Dino spoke up. “I should say that, in spite of the disappointing nature of this information, it has revealed, to the satisfaction of the Agency, that this spy in your prefecture exists, and that is important intelligence in itself.”

“Important, but frustrating,” Chance said. “Tell me, was this Agency able to learn any details of this spy, other than he is, as you say, ‘highly placed’?”

“Regrettably,” Holly said, “we have no other information about him, but we thought it important, as well as a necessary professional courtesy, to tell you what we had learned.”
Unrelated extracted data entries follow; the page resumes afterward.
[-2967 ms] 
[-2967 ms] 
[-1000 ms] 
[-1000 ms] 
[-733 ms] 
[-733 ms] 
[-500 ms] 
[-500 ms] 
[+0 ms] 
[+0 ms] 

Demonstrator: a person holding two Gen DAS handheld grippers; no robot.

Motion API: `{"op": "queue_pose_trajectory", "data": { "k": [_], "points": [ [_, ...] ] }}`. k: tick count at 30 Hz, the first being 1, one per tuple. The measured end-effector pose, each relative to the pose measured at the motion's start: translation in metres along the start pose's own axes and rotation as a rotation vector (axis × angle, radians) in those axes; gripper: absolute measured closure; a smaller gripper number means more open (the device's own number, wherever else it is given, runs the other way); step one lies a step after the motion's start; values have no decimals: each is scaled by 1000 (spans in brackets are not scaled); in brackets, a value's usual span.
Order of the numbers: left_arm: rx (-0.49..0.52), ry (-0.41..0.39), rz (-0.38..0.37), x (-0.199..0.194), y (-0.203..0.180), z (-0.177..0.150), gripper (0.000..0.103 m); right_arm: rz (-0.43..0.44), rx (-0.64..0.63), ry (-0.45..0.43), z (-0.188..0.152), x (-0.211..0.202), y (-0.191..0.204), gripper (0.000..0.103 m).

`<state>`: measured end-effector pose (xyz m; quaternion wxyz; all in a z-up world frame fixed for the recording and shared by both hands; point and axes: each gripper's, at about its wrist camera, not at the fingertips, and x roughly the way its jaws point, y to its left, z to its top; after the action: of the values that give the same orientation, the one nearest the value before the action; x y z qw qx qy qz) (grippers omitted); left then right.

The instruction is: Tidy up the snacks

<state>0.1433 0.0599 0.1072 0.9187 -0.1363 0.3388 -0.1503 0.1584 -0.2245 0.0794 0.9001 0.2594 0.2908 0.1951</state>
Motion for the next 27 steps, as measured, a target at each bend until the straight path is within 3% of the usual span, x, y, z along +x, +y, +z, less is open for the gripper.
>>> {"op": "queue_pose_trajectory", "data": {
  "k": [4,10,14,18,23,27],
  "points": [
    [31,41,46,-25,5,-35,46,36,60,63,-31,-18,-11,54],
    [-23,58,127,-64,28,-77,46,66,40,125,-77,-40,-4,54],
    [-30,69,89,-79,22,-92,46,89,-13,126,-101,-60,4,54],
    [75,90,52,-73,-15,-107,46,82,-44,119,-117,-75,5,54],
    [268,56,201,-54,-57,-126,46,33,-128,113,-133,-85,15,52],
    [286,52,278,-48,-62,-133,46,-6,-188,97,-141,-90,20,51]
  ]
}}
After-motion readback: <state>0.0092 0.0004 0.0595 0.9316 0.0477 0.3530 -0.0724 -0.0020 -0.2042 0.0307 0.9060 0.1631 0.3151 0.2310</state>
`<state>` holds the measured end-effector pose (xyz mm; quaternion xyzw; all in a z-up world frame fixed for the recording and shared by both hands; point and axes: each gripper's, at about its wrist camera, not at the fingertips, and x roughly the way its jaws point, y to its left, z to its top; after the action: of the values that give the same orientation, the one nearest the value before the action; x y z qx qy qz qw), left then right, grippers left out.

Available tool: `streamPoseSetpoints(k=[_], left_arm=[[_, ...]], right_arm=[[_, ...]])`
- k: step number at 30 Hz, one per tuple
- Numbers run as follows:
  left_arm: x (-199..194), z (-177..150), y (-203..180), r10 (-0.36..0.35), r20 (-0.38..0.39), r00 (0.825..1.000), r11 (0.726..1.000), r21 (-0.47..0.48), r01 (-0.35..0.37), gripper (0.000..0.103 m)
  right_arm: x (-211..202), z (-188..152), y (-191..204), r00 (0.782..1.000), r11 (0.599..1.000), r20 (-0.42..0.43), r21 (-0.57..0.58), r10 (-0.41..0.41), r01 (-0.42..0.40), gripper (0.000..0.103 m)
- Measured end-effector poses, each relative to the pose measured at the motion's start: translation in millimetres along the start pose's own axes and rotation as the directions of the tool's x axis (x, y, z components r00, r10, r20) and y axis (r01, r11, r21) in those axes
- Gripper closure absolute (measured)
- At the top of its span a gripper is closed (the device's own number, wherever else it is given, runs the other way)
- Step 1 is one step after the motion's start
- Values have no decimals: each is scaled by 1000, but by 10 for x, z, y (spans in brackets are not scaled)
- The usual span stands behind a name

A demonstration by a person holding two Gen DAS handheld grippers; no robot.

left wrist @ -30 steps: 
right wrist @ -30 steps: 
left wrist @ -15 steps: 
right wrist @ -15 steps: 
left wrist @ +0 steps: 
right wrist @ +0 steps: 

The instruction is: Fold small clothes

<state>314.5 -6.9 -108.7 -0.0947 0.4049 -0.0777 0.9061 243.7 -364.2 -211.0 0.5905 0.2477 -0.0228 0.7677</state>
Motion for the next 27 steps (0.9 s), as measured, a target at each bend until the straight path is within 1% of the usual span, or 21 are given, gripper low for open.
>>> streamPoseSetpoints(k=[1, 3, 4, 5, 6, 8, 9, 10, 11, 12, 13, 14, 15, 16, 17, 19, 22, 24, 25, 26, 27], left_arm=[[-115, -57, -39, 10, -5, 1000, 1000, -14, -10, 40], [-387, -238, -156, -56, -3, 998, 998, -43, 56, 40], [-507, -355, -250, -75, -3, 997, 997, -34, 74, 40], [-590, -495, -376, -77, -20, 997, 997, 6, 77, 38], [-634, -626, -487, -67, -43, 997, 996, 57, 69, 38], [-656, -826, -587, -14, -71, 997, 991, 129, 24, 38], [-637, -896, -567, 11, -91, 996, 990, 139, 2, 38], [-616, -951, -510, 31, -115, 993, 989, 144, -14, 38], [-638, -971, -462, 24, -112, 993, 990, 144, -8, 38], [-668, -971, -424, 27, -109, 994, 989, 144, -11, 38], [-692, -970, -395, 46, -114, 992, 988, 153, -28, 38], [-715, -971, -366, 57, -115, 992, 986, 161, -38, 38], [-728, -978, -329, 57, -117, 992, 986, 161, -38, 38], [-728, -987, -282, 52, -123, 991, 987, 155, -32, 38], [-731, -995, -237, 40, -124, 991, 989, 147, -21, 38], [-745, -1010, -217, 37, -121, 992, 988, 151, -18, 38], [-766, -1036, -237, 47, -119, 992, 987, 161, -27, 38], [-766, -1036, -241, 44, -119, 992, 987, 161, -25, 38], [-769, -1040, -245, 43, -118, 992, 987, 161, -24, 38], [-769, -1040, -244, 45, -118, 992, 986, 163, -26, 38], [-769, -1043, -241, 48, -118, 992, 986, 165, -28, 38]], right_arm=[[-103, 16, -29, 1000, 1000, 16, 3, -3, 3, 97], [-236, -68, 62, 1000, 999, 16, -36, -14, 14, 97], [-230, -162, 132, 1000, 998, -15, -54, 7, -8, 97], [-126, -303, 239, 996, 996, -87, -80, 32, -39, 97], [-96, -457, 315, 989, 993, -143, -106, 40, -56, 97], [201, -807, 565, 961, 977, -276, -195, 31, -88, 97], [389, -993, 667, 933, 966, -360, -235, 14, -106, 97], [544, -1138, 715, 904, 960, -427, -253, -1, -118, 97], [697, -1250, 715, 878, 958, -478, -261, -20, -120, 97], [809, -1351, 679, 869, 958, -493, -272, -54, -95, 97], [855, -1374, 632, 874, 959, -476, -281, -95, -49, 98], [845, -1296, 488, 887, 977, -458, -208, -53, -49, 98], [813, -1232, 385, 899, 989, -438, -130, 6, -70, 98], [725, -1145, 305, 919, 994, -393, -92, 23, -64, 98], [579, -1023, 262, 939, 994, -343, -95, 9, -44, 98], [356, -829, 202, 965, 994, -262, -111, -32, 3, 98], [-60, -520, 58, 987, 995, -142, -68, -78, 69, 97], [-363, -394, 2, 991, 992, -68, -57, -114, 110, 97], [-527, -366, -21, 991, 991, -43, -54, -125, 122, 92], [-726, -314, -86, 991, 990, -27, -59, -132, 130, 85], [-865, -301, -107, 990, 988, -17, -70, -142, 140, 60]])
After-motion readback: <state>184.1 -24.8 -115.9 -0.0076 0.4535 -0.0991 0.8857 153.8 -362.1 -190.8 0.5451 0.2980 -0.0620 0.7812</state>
“Of course, I appreciate your professional courtesy,” Chance said, “and I would be most grateful if you would continue to pass along any further information that you might acquire in the future.”

“Certainly, we will,” Holly said. “However, all of us in this room will be leaving France quite soon, so I will ask our Paris station chief, Richard LaRose, whom I understand you know, to communicate directly with you should he come into new information.”